WORK TASK:
Go through the records below and show every line with the string "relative".
>>>
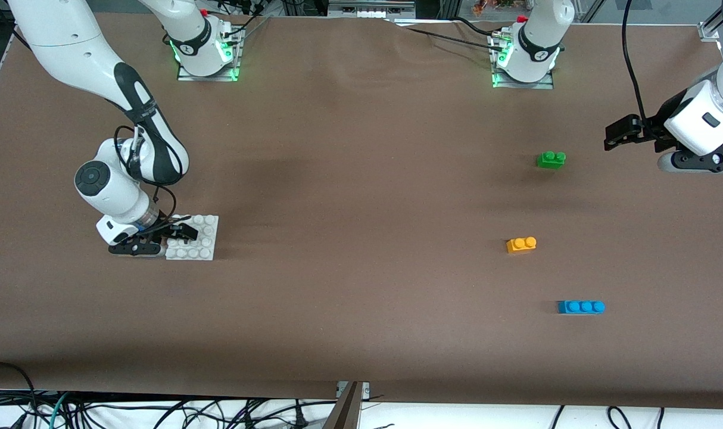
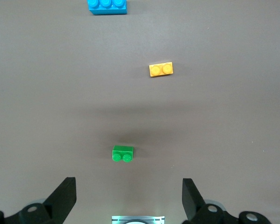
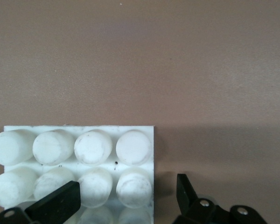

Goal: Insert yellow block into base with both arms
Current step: 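Grasp the edge of the white plate with the right gripper, then slide the white plate toward the table middle with the right gripper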

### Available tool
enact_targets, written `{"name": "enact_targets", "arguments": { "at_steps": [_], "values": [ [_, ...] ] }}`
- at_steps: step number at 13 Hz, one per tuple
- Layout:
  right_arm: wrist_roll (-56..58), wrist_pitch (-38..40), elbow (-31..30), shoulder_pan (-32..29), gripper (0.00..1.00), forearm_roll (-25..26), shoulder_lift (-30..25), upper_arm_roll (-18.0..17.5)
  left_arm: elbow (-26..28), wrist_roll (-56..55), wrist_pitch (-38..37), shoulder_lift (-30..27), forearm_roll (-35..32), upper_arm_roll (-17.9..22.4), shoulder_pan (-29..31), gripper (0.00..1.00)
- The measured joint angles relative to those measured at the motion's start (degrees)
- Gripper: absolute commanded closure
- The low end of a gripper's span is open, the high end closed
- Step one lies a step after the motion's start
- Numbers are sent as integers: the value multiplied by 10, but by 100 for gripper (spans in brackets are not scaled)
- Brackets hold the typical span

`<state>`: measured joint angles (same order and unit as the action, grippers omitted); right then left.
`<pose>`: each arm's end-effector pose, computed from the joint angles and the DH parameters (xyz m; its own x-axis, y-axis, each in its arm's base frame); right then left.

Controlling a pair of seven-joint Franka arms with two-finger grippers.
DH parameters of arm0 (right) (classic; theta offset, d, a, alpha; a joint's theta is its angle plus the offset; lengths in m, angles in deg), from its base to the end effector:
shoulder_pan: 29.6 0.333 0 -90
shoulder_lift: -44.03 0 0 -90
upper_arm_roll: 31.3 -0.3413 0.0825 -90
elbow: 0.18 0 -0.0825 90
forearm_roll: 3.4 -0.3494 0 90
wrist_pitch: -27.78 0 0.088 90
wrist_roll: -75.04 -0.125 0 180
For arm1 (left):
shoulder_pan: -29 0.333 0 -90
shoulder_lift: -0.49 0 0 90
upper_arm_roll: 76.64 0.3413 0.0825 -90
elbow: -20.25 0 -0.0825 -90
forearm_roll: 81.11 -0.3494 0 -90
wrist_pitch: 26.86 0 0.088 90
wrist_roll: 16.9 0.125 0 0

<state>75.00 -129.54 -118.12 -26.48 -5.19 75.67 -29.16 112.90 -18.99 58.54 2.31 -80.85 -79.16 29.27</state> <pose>0.6013 0.0102 0.2090 0.9908 -0.0044 0.1353 -0.0050 -1.0000 0.0037 0.5148 -0.0205 0.5892 0.9875 -0.0029 -0.1577 -0.0029 -1.0000 0.0002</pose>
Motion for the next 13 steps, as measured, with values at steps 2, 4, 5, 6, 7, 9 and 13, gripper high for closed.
{"name": "enact_targets", "arguments": {
  "at_steps": [2, 4, 5, 6, 7, 9, 13],
  "values": [
    [-3, -1, 6, 0, 15, -1, 8, -4, 0, 0, 0, 0, 0, 0, 0, 0],
    [-11, -3, 10, 1, 18, -1, 13, -9, 0, 0, 0, 0, 0, 0, 0, 0],
    [-14, -3, 12, 2, 19, -1, 14, -10, 0, 0, 0, 0, 0, 0, 0, 0],
    [-15, -5, 13, 3, 20, -1, 14, -11, 0, 0, 0, 0, 0, 0, 0, 0],
    [-16, -7, 13, 5, 20, -1, 15, -11, 0, 0, 0, 0, 0, 0, 0, 0],
    [-30, -12, 14, 18, 20, -1, 15, -12, 0, 0, 0, 0, 0, 0, 0, 0],
    [-86, -14, 16, 65, 20, -3, 16, -14, 0, 0, 0, 0, 0, 0, 0, 0]
  ]
}}
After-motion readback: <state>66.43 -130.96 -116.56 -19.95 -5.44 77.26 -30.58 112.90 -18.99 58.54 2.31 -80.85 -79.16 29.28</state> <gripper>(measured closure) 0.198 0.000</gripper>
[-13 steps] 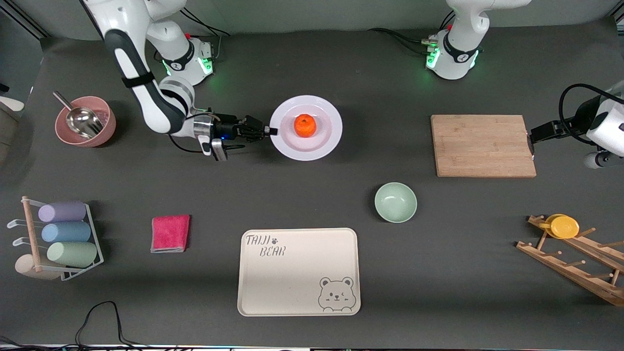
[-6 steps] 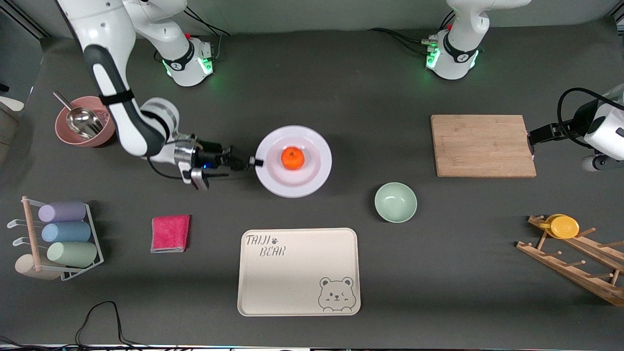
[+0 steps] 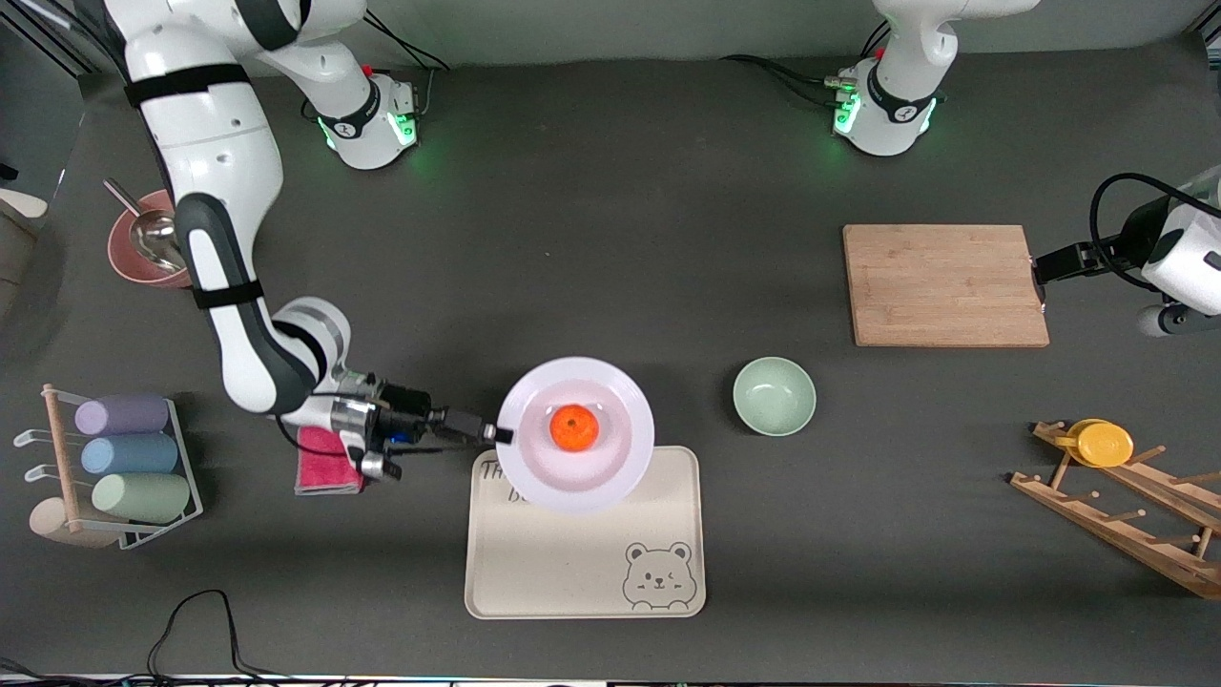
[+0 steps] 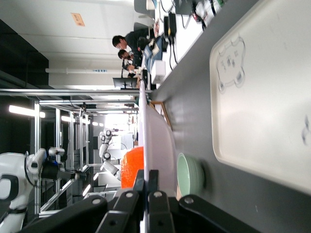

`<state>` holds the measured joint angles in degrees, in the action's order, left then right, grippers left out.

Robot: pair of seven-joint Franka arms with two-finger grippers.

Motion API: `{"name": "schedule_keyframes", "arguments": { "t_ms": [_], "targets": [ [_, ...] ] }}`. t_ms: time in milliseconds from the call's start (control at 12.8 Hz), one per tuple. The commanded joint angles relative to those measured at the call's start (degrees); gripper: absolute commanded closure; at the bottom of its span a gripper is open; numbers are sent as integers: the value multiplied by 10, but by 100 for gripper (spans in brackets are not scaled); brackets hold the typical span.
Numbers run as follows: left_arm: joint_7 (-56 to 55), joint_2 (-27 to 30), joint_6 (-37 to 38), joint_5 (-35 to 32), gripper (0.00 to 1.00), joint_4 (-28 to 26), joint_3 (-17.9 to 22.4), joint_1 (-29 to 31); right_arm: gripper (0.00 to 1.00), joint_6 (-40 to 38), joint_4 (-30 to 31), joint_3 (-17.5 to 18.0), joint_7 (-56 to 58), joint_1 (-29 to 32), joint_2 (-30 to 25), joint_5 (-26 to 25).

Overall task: Place orange and plate with both arms
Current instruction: 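Slide the plate with the orange onto the bear tray with the right gripper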

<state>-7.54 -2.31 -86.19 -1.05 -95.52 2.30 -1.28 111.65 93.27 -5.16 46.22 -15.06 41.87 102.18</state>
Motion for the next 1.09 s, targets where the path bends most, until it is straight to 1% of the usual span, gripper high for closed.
{"name": "schedule_keyframes", "arguments": {
  "t_ms": [0,156,234,312,859,1015],
  "targets": [
    [8,-3,12,-6,0,12,5,-7,100,-6,-185,-27,-56,-3,111,-17],
    [8,-3,12,-6,0,11,5,-7,100,14,-262,-33,-78,0,160,-18],
    [8,-3,11,-6,0,11,5,-7,100,21,-286,-35,-89,0,178,-16],
    [8,-3,12,-6,0,11,5,-7,100,29,-294,-35,-91,0,187,-15],
    [8,-3,13,-6,0,11,5,-7,100,35,-278,-30,-82,-7,233,-10],
    [8,-3,16,-6,0,12,5,-7,100,35,-278,-30,-87,-13,241,-18]
  ]
}}
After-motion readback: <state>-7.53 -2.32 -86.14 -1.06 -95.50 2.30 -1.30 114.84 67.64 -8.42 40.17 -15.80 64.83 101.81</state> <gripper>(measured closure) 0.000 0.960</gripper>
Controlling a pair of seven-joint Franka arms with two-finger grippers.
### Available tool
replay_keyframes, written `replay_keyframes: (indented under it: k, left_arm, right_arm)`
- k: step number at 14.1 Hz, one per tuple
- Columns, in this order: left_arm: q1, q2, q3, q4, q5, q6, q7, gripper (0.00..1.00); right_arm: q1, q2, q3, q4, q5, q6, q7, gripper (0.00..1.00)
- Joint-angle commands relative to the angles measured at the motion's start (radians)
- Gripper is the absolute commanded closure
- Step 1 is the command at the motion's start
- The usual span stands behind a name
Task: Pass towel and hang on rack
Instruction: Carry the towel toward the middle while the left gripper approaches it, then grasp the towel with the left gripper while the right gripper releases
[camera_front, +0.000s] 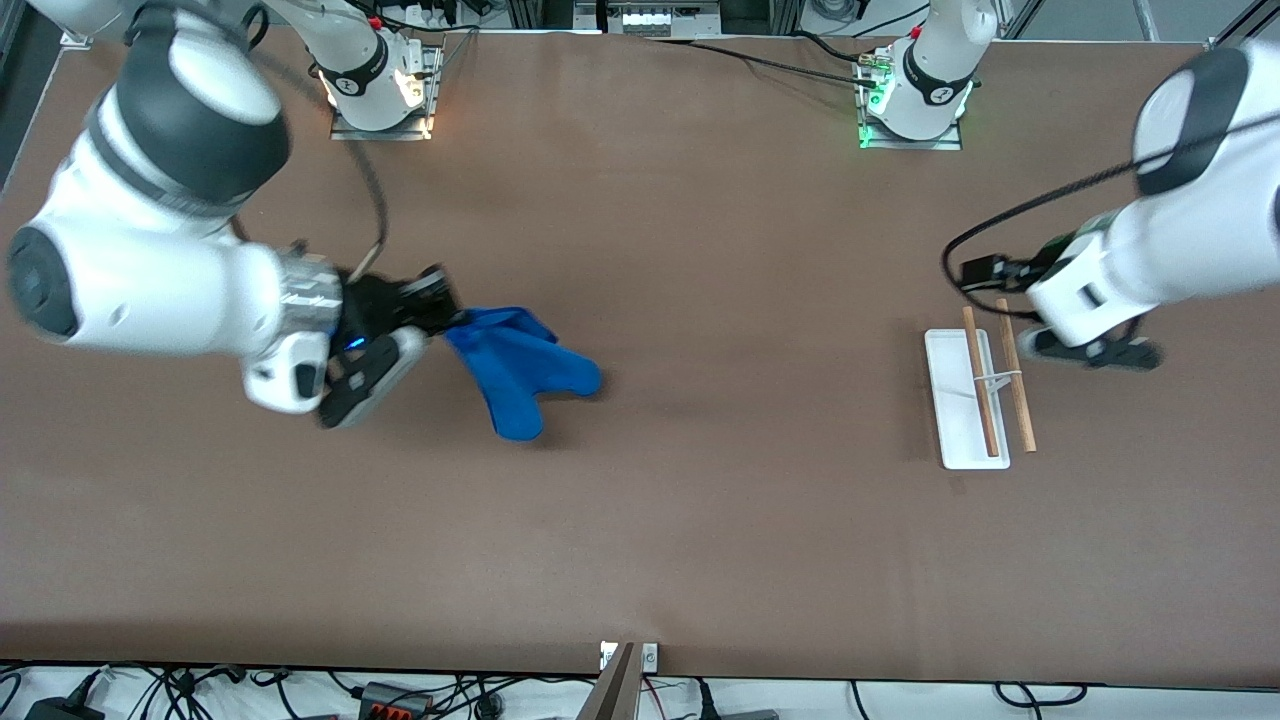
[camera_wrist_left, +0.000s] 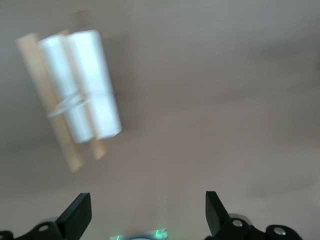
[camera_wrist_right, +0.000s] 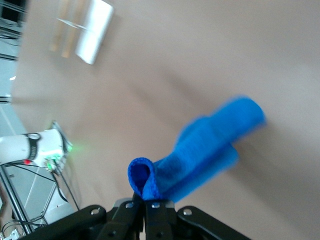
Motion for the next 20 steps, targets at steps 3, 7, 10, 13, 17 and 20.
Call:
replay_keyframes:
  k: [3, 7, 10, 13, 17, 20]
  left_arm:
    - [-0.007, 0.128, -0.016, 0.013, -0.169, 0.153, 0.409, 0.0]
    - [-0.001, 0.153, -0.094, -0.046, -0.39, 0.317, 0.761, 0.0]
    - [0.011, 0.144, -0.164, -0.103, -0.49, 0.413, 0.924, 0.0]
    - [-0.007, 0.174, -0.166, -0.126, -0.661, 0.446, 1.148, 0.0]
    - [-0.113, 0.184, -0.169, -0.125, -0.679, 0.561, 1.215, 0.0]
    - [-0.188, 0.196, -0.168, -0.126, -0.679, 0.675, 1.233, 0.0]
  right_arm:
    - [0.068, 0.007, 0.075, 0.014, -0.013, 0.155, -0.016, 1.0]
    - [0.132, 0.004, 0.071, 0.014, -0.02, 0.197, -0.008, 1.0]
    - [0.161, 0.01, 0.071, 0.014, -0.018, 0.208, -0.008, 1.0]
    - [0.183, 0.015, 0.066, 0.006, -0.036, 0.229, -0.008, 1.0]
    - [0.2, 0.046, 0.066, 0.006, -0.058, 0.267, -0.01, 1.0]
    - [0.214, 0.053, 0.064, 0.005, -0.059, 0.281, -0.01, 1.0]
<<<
YOUR RESPONSE:
- The measured joint angles relative to those measured at the motion's start (degrees)
Motion API: `{"name": "schedule_keyframes", "arguments": { "t_ms": [_], "targets": [ [_, ...] ] }}`. t_ms: time in milliseconds from the call's start (control at 12.8 Hz), one per tuple. The commanded joint angles relative to those measured at the call's start (degrees); gripper: absolute commanded closure; at the bottom of its span a gripper is open; numbers are sent as integers: the value multiplied by 10, but by 100 for gripper (spans in brackets are not scaled); brackets hold the typical span.
- Joint-angle commands relative to the angles measured at the motion's start (radians)

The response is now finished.